PROMPT
How many lines in the records below contain "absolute"? Reply with the number alone.

DATA RECORDS
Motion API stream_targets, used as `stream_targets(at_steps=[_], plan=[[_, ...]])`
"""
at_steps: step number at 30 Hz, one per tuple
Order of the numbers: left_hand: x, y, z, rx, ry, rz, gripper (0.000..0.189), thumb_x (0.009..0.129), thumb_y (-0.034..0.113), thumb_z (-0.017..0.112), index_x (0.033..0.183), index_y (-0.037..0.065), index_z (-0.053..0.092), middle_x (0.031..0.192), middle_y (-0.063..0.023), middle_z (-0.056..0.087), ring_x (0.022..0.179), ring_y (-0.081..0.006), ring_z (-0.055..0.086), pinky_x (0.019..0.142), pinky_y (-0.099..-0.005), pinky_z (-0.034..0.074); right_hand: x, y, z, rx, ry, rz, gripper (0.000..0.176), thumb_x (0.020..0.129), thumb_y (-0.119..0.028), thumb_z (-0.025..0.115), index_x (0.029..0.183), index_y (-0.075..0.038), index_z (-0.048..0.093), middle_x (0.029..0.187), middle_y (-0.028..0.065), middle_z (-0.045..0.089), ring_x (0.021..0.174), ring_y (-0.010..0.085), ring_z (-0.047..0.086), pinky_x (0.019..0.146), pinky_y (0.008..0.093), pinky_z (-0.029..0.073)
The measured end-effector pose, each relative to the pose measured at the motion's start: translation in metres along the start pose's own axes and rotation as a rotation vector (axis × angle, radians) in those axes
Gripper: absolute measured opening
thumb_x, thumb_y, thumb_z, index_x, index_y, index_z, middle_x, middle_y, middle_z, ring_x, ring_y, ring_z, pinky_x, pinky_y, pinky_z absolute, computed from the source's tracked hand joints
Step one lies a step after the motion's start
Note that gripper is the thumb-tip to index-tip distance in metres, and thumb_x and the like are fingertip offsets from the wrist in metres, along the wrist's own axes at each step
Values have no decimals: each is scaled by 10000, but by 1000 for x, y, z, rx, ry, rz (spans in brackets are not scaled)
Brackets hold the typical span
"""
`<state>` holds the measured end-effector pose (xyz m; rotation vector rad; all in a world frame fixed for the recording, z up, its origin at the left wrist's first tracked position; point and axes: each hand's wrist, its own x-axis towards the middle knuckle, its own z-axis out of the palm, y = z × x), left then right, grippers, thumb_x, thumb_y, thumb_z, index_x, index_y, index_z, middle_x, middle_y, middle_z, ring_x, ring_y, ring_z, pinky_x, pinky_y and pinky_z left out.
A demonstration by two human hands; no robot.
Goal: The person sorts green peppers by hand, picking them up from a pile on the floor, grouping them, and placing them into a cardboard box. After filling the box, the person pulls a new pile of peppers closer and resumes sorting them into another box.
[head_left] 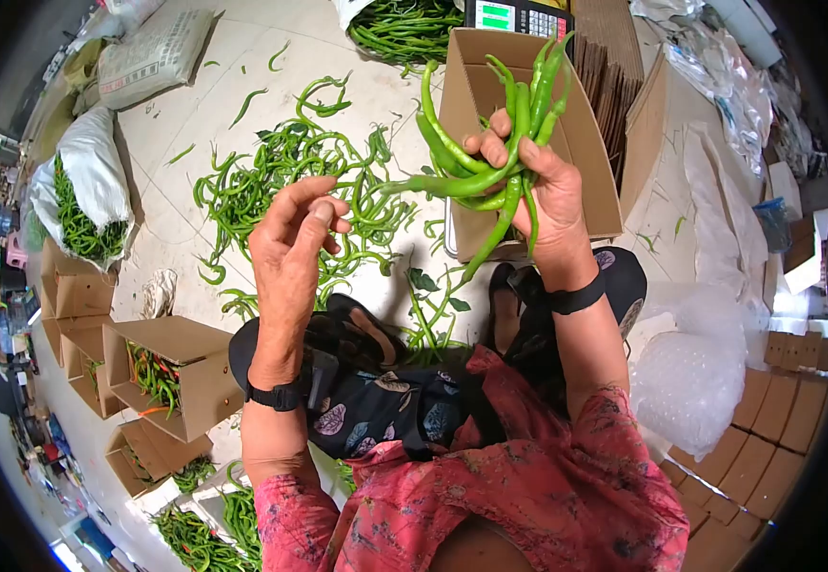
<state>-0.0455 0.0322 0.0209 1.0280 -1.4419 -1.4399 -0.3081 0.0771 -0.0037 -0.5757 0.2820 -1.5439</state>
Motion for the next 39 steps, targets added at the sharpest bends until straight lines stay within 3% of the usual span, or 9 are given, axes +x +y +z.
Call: stream_targets(at_steps=[7, 13, 16, 20, 25, 29, 33, 37, 39], plan=[[1, 0, 19, -149, -86, 26, 276, 926, 128, 592, 1170, -1, 604, 925, -65, 666, 792, -116, 619, 642, -226, 468, -6, 5, 7, -114, -140, 12, 278, 874, -129, 633, 1119, -41, 536, 900, 101, 629, 1144, 290, 563, 996, 419, 451], [5, -11, 32, -44, -151, 92, 294, 923, 171, 629, 1177, 30, 584, 948, -43, 660, 817, -95, 615, 689, -234, 494, -15, 46, 17, 107, 106, 113, 311, 906, -49, 586, 1198, -3, 490, 975, 118, 639, 1112, 274, 591, 1020, 404, 466], [10, -16, 32, -339, -170, -182, 337, 956, 181, 590, 1245, 21, 521, 918, -59, 667, 747, -106, 643, 625, -222, 522, -13, 50, 22, 179, 117, 69, 391, 917, -52, 578, 1283, 14, 456, 1053, 147, 643, 1130, 292, 589, 1025, 439, 462], [13, -22, 39, -406, -221, -265, 411, 961, 130, 543, 1337, 8, 430, 945, -111, 641, 808, -175, 657, 608, -272, 559, -12, 47, 17, 199, 111, 32, 433, 930, -116, 588, 1319, 15, 450, 1106, 156, 636, 1144, 310, 581, 1006, 463, 464], [9, -8, 54, -488, -294, -297, 432, 962, 98, 505, 1372, 5, 403, 866, -74, 614, 784, -160, 638, 639, -282, 551, -11, 28, 13, 267, 143, -28, 394, 948, -174, 587, 1279, 12, 482, 1090, 139, 640, 1070, 289, 610, 935, 442, 505], [2, 12, 66, 48, -31, 305, 412, 997, 117, 454, 1398, 41, 405, 908, -86, 597, 745, -133, 600, 613, -256, 529, -18, 21, 19, 85, 179, -6, 406, 927, -122, 601, 1285, 18, 471, 1050, 127, 618, 1182, 308, 539, 1011, 473, 462], [8, 1, 76, 68, 27, 530, 402, 983, 55, 482, 1382, 38, 438, 920, -94, 617, 753, -129, 621, 596, -252, 531, -26, 11, 30, -47, 224, -18, 417, 858, 8, 584, 1262, 15, 480, 1067, 117, 608, 1185, 323, 556, 1057, 498, 424], [12, 5, 91, 237, 138, 777, 455, 899, -81, 558, 1339, 15, 493, 921, -130, 665, 736, -165, 664, 628, -283, 540, -27, -5, 29, -104, 301, 97, 422, 830, 39, 588, 1241, 5, 497, 1158, 142, 608, 1152, 304, 587, 965, 440, 484], [16, 8, 96, 488, 163, 1045, 417, 853, -104, 608, 1257, -11, 568, 905, -150, 678, 730, -200, 670, 641, -300, 543, -33, -15, 31, -158, 313, 90, 441, 825, 37, 600, 1250, 1, 487, 1187, 150, 603, 1139, 285, 595, 912, 409, 503]])
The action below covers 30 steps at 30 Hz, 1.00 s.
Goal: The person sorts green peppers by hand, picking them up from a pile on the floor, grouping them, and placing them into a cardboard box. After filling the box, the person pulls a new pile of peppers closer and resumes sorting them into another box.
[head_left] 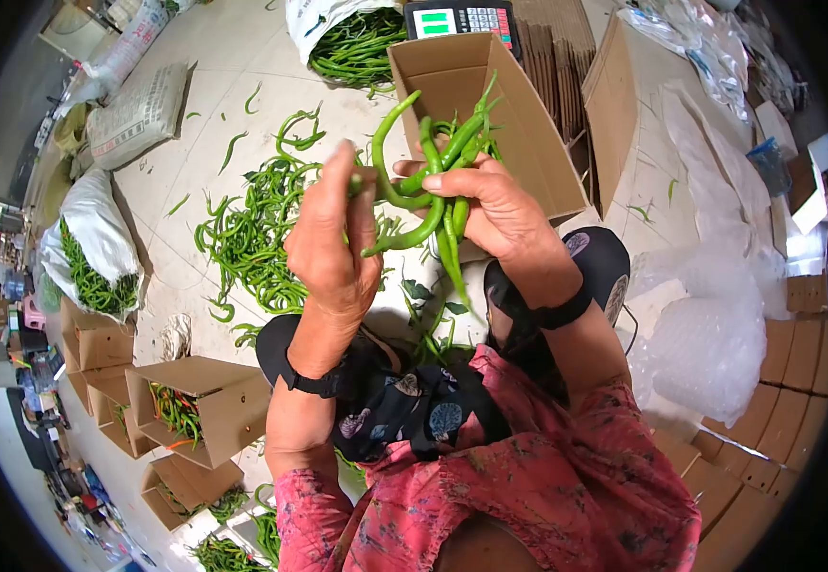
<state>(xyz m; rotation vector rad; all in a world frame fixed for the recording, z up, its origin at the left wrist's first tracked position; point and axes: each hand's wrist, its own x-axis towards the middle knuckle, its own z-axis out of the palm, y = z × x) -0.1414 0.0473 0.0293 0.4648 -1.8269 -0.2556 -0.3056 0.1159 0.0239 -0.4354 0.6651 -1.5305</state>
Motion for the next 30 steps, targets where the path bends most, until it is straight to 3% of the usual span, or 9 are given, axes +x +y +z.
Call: stream_targets(at_steps=[4, 8, 10, 12, 14, 17, 24, 26, 30], plan=[[19, -3, -6, 108, -67, 71, 391, 812, -111, 651, 1191, -21, 617, 865, -149, 693, 739, -207, 679, 651, -295, 542, -10, -21, -4, -201, -13, -47, 454, 813, 21, 628, 1238, 2, 469, 1068, 134, 610, 970, 223, 641, 838, 327, 522], [46, -17, -31, -235, -106, -601, 298, 951, 109, 563, 1222, -7, 611, 895, -80, 687, 756, -118, 647, 632, -239, 507, -29, -55, -17, -135, -79, 51, 522, 862, -51, 605, 1344, 28, 423, 824, 7, 480, 639, 81, 438, 598, 241, 401], [49, -41, -45, -170, -180, -657, 349, 973, 203, 566, 1271, 24, 593, 920, -66, 667, 778, -100, 608, 647, -226, 468, -27, -77, -41, 69, -245, -51, 499, 883, -92, 617, 1318, 73, 436, 928, 64, 548, 736, 96, 533, 669, 248, 462], [40, -77, -61, -158, -226, -650, 365, 966, 221, 582, 1283, 40, 591, 926, -54, 664, 774, -93, 592, 655, -222, 453, -19, -102, -55, 161, -171, -110, 441, 917, -129, 588, 1288, 73, 463, 949, 67, 561, 737, 99, 535, 682, 253, 471], [31, -96, -78, -99, -238, -740, 368, 962, 220, 585, 1285, 44, 594, 869, -27, 634, 747, -89, 571, 648, -217, 434, -8, -118, -64, 77, -70, -203, 390, 918, -124, 599, 1244, 64, 494, 920, 62, 565, 727, 110, 540, 698, 263, 492], [9, -113, -105, 6, -346, -817, 370, 953, 191, 575, 1276, 11, 590, 842, -36, 615, 719, -94, 551, 642, -228, 437, 11, -124, -79, -481, 288, -328, 288, 881, -79, 652, 1122, 33, 541, 830, 57, 589, 778, 141, 613, 678, 299, 525], [-117, -149, -168, 38, -621, -1099, 378, 919, 120, 580, 1249, -65, 577, 794, -55, 616, 669, -105, 547, 625, -251, 451, 118, -101, -132, -844, 406, -3, 294, 885, -131, 683, 1112, -9, 542, 860, 40, 581, 804, 137, 580, 647, 273, 481], [-148, -142, -185, 99, -738, -1133, 354, 910, 70, 564, 1232, -77, 580, 819, -62, 633, 667, -111, 554, 626, -264, 459, 158, -92, -163, -850, 624, 159, 257, 886, -127, 675, 1077, -15, 543, 856, 37, 563, 800, 158, 579, 640, 290, 466], [-254, -140, -254, 4, -752, -1316, 270, 899, -2, 517, 1132, -91, 623, 901, -64, 676, 799, -104, 582, 692, -265, 473, 149, -91, -140, -591, 621, -110, 234, 900, -105, 648, 1095, -13, 558, 969, 60, 590, 918, 179, 587, 841, 310, 510]])
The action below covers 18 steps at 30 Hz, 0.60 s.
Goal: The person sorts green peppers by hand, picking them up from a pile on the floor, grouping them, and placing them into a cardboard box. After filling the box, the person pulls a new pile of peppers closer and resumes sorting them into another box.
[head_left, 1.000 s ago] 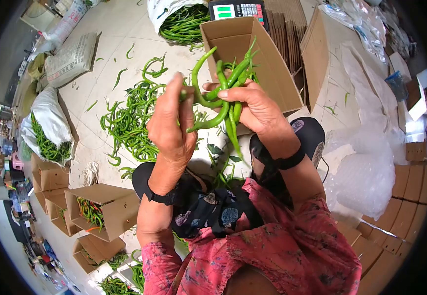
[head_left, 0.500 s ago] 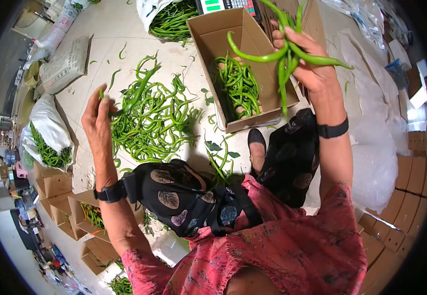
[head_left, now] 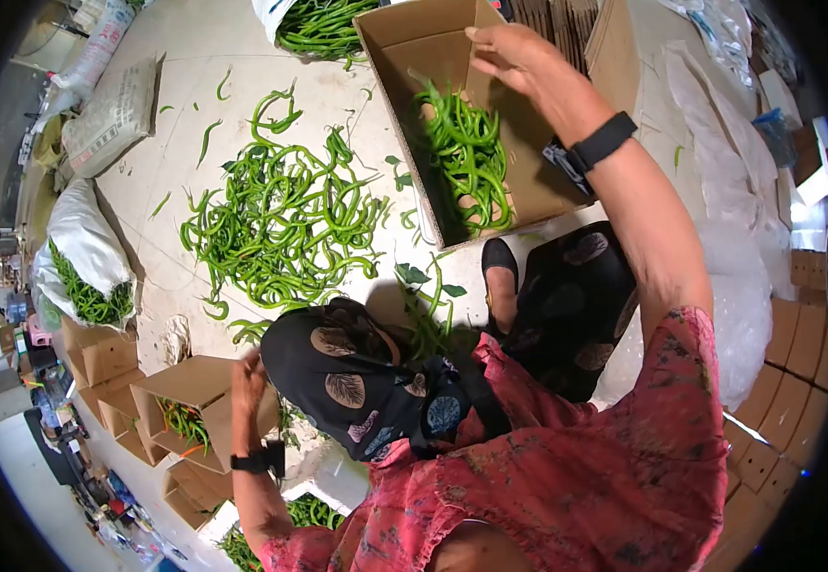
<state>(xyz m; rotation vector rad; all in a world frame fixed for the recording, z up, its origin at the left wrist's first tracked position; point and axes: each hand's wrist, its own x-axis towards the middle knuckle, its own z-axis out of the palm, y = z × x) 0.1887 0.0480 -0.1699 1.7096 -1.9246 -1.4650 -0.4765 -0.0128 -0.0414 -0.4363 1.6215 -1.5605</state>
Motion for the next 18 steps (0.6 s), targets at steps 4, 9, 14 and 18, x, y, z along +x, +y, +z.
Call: stream_targets(at_steps=[4, 9, 14, 18], plan=[[-71, 7, 41, 145, -129, 32, 223, 900, 23, 523, 1073, -44, 648, 1013, -41, 704, 900, -150, 611, 789, -332, 503, -7, -13, -26, 162, -386, -74, 342, 898, -118, 635, 1203, -10, 526, 1182, 92, 556, 1058, 191, 575, 881, 353, 513], [-121, -133, 102, -232, -129, -466, 222, 902, 93, 543, 1057, -24, 648, 941, -104, 716, 807, -262, 657, 731, -389, 510, -151, -60, -16, 53, -306, -117, 336, 945, -151, 574, 1239, 6, 535, 1155, 99, 584, 962, 157, 590, 825, 294, 519], [-103, -103, 117, -114, -164, -450, 223, 902, 112, 548, 1050, -20, 648, 926, -126, 710, 797, -292, 655, 723, -396, 508, -231, -15, -15, 11, -767, 139, 302, 987, -156, 520, 1259, -24, 532, 1145, 101, 607, 873, 128, 602, 734, 269, 508], [-64, -86, 125, -36, -161, -367, 224, 902, 127, 552, 1045, -17, 648, 914, -144, 704, 790, -315, 653, 716, -402, 506, -260, 23, 16, -123, -1096, 223, 298, 979, -190, 534, 1237, -42, 517, 1059, 92, 622, 829, 129, 613, 685, 265, 521]])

TASK SOLUTION
2